-- TASK BRIEF --
Write out the entries again. Match each one exactly.

-- TASK DATA --
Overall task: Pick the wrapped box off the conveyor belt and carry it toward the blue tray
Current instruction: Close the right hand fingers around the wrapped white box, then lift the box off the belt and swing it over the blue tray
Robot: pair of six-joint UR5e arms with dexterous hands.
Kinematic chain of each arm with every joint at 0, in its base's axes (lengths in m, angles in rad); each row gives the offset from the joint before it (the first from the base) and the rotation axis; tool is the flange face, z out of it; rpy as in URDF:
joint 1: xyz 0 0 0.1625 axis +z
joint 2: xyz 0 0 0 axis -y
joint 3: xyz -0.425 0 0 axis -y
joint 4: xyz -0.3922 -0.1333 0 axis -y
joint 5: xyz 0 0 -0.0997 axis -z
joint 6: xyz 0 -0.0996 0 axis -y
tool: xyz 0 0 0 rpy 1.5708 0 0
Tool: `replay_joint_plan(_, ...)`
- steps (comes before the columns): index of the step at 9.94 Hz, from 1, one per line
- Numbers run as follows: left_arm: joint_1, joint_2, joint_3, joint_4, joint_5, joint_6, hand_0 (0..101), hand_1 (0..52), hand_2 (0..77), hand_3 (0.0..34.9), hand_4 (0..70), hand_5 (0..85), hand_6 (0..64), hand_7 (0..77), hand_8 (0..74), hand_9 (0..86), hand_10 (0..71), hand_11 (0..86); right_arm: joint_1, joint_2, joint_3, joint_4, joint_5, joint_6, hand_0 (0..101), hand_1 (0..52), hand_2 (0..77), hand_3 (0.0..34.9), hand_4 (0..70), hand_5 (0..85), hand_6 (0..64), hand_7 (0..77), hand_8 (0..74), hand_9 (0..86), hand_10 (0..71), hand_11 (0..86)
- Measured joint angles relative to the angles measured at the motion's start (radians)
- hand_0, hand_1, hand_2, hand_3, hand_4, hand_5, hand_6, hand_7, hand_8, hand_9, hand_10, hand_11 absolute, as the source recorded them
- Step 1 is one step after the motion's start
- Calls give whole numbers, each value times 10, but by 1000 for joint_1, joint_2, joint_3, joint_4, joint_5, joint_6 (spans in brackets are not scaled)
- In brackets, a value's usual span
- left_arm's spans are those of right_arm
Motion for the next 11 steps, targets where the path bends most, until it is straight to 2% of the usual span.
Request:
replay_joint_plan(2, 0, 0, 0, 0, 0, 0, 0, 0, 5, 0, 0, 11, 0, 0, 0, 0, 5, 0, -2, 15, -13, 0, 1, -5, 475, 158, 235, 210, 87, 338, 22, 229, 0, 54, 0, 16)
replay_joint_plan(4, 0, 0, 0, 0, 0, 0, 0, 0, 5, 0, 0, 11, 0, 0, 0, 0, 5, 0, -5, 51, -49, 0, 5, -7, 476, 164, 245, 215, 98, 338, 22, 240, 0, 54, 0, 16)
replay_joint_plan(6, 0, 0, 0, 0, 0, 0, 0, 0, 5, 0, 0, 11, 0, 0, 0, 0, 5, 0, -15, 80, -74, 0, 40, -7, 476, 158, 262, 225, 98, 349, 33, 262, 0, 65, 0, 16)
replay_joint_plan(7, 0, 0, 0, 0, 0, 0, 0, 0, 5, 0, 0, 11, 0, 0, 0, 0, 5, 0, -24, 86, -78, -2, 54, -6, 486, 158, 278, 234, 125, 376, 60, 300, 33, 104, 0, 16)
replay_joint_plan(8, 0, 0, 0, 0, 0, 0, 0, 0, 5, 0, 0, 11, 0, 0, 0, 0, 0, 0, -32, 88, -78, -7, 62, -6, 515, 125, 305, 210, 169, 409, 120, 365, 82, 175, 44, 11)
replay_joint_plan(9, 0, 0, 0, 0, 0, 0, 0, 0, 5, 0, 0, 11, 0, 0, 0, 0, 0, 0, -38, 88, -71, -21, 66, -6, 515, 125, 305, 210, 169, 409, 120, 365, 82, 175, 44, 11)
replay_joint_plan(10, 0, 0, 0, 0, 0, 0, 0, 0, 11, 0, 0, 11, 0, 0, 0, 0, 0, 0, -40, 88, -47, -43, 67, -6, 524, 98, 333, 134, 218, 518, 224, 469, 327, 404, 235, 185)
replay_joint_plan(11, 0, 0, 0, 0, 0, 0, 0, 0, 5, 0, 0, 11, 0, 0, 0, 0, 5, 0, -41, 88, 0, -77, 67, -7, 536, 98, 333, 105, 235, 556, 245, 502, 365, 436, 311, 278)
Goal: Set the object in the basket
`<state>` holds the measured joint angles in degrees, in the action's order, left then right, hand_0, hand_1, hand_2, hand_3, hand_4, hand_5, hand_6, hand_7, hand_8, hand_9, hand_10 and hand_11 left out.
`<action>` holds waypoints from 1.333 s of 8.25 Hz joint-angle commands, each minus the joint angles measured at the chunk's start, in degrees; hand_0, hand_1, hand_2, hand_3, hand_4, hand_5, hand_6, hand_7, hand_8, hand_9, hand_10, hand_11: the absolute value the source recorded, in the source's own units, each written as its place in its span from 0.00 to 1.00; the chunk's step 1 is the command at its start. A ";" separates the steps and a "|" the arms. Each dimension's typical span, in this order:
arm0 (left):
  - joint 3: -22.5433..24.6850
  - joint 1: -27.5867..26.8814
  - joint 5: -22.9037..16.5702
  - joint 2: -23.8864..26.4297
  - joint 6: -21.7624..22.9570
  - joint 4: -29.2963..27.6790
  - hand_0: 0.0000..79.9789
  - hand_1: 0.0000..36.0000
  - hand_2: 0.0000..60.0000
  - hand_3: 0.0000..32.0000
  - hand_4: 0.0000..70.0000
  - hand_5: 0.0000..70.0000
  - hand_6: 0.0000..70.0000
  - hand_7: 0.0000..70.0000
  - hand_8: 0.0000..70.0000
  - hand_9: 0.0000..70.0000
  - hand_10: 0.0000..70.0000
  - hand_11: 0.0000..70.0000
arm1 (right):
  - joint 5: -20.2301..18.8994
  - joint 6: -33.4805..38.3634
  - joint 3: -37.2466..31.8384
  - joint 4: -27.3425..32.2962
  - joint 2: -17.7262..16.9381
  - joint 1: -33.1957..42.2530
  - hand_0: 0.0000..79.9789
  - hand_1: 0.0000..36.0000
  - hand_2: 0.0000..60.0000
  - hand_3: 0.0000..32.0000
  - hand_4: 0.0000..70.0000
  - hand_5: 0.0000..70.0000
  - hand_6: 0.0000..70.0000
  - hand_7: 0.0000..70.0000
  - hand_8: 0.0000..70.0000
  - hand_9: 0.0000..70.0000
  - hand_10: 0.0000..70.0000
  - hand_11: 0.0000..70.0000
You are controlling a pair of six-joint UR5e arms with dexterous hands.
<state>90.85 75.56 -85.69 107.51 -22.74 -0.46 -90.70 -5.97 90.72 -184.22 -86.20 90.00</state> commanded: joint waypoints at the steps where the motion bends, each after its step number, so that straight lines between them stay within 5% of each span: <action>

-- SOLUTION TO THIS PROBLEM --
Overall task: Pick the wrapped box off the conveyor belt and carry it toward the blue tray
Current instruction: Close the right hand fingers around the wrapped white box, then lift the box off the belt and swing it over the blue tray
Robot: pair of six-joint UR5e arms with dexterous hands.
Kinematic chain of each arm with every joint at 0, in its base's axes (lengths in m, angles in rad); each row gives the offset from the joint before it (the first from the base) and the rotation axis; tool is the flange face, z out of it; rpy as in URDF:
joint 1: xyz 0 0 0.1625 axis +z
joint 2: xyz 0 0 0 axis -y
joint 3: xyz -0.425 0 0 axis -y
joint 4: xyz -0.3922 -0.1333 0 axis -y
joint 5: xyz 0 0 -0.0997 axis -z
joint 6: xyz 0 -0.0996 0 axis -y
tool: xyz 0 0 0 rpy 1.5708 0 0
Tool: `replay_joint_plan(_, ...)`
- steps (comes before the columns): index of the step at 9.94 Hz, from 1, one per line
- Numbers run as follows: left_arm: joint_1, joint_2, joint_3, joint_4, joint_5, joint_6, hand_0 (0..101), hand_1 (0..52), hand_2 (0..77), hand_3 (0.0..34.9), hand_4 (0..70), hand_5 (0..85), hand_6 (0..64), hand_7 (0..77), hand_8 (0..74), hand_9 (0..86), hand_10 (0..71), hand_11 (0..86); right_arm: joint_1, joint_2, joint_3, joint_4, joint_5, joint_6, hand_0 (0..101), hand_1 (0..52), hand_2 (0..77), hand_3 (0.0..34.9), hand_4 (0..70), hand_5 (0..85), hand_6 (0..64), hand_7 (0..77), hand_8 (0..74), hand_9 (0..86), hand_10 (0..71), hand_11 (0..86)
- Measured joint angles relative to the angles measured at the motion's start (radians)
- hand_0, hand_1, hand_2, hand_3, hand_4, hand_5, hand_6, hand_7, hand_8, hand_9, hand_10, hand_11 absolute, as the source recorded them
- Step 1 is one step after the motion's start
- Calls give whole numbers, each value times 10, but by 1000 for joint_1, joint_2, joint_3, joint_4, joint_5, joint_6 (spans in brackets are not scaled)
- In brackets, a value's usual span
- left_arm's spans are those of right_arm
Motion for the next 11 steps, targets where the path bends most, until it is straight to 2% of the usual span.
Request:
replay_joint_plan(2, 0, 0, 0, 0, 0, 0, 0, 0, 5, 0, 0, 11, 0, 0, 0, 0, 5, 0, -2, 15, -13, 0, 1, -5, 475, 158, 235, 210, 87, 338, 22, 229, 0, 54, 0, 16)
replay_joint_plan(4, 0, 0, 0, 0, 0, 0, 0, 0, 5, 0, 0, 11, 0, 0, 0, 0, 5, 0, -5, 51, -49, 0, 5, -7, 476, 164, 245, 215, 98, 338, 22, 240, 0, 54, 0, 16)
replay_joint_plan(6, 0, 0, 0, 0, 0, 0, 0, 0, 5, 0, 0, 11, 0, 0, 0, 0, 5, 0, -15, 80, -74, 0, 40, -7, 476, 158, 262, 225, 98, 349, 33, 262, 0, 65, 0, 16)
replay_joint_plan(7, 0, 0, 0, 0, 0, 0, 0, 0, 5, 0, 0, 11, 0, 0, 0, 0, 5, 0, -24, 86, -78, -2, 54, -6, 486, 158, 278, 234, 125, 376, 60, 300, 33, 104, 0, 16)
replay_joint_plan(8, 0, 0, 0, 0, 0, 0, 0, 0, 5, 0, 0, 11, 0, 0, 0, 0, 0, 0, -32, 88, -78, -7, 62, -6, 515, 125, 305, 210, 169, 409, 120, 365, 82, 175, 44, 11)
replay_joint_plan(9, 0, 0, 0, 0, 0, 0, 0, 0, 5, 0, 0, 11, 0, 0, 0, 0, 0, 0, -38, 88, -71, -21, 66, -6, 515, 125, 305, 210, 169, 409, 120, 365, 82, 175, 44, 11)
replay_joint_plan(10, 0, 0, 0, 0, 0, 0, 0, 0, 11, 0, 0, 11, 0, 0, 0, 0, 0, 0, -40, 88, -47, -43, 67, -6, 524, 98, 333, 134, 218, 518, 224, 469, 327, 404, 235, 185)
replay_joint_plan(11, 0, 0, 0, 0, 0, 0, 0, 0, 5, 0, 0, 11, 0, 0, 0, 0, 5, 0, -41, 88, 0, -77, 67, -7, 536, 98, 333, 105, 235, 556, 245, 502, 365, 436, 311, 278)
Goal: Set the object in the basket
`<state>` holds the measured joint angles in degrees, in the action's order, left then right, hand_0, hand_1, hand_2, hand_3, hand_4, hand_5, hand_6, hand_7, hand_8, hand_9, hand_10 and hand_11 left out.
`<action>` holds waypoints from 1.333 s of 8.25 Hz joint-angle commands, each minus the joint angles measured at the chunk's start, in degrees; hand_0, hand_1, hand_2, hand_3, hand_4, hand_5, hand_6, hand_7, hand_8, hand_9, hand_10, hand_11: the absolute value the source recorded, in the source's own units, each written as its place in its span from 0.00 to 1.00; the chunk's step 1 is the command at its start. A ";" separates the steps and a "|" the arms. Each dimension's typical span, in this order:
arm0 (left):
  - joint 3: -22.5433..24.6850
  - joint 1: -27.5867..26.8814
  - joint 5: -22.9037..16.5702
  - joint 2: -23.8864..26.4297
  - joint 6: -21.7624..22.9570
  - joint 4: -29.2963..27.6790
  - hand_0: 0.0000..79.9789
  - hand_1: 0.0000..36.0000
  - hand_2: 0.0000..60.0000
  - hand_3: 0.0000..32.0000
  - hand_4: 0.0000..70.0000
  - hand_5: 0.0000..70.0000
  - hand_6: 0.0000..70.0000
  - hand_7: 0.0000..70.0000
  - hand_8: 0.0000..70.0000
  - hand_9: 0.0000..70.0000
  - hand_10: 0.0000..70.0000
  - hand_11: 0.0000..70.0000
arm1 (right):
  - joint 5: -20.2301..18.8994
  - joint 6: -33.4805..38.3634
  - joint 3: -37.2466..31.8384
  - joint 4: -27.3425..32.2962
  - joint 2: -17.7262..16.9381
  - joint 1: -33.1957..42.2530
  - hand_0: 0.0000..79.9789
  - hand_1: 0.0000..36.0000
  - hand_2: 0.0000..60.0000
  - hand_3: 0.0000..32.0000
  - hand_4: 0.0000..70.0000
  - hand_5: 0.0000..70.0000
  - hand_6: 0.0000..70.0000
  - hand_7: 0.0000..70.0000
  - hand_8: 0.0000..70.0000
  - hand_9: 0.0000..70.0000
  - hand_10: 0.0000..70.0000
  - hand_11: 0.0000..70.0000
You are controlling a pair of six-joint UR5e arms with dexterous hands.
<state>90.85 75.56 -85.69 107.51 -22.74 -0.46 -90.70 -5.97 90.72 -184.22 -86.20 90.00</state> commanded: joint waypoints at the steps where the motion bends, each after its step number, so that straight lines between them stay within 5% of each span: <action>

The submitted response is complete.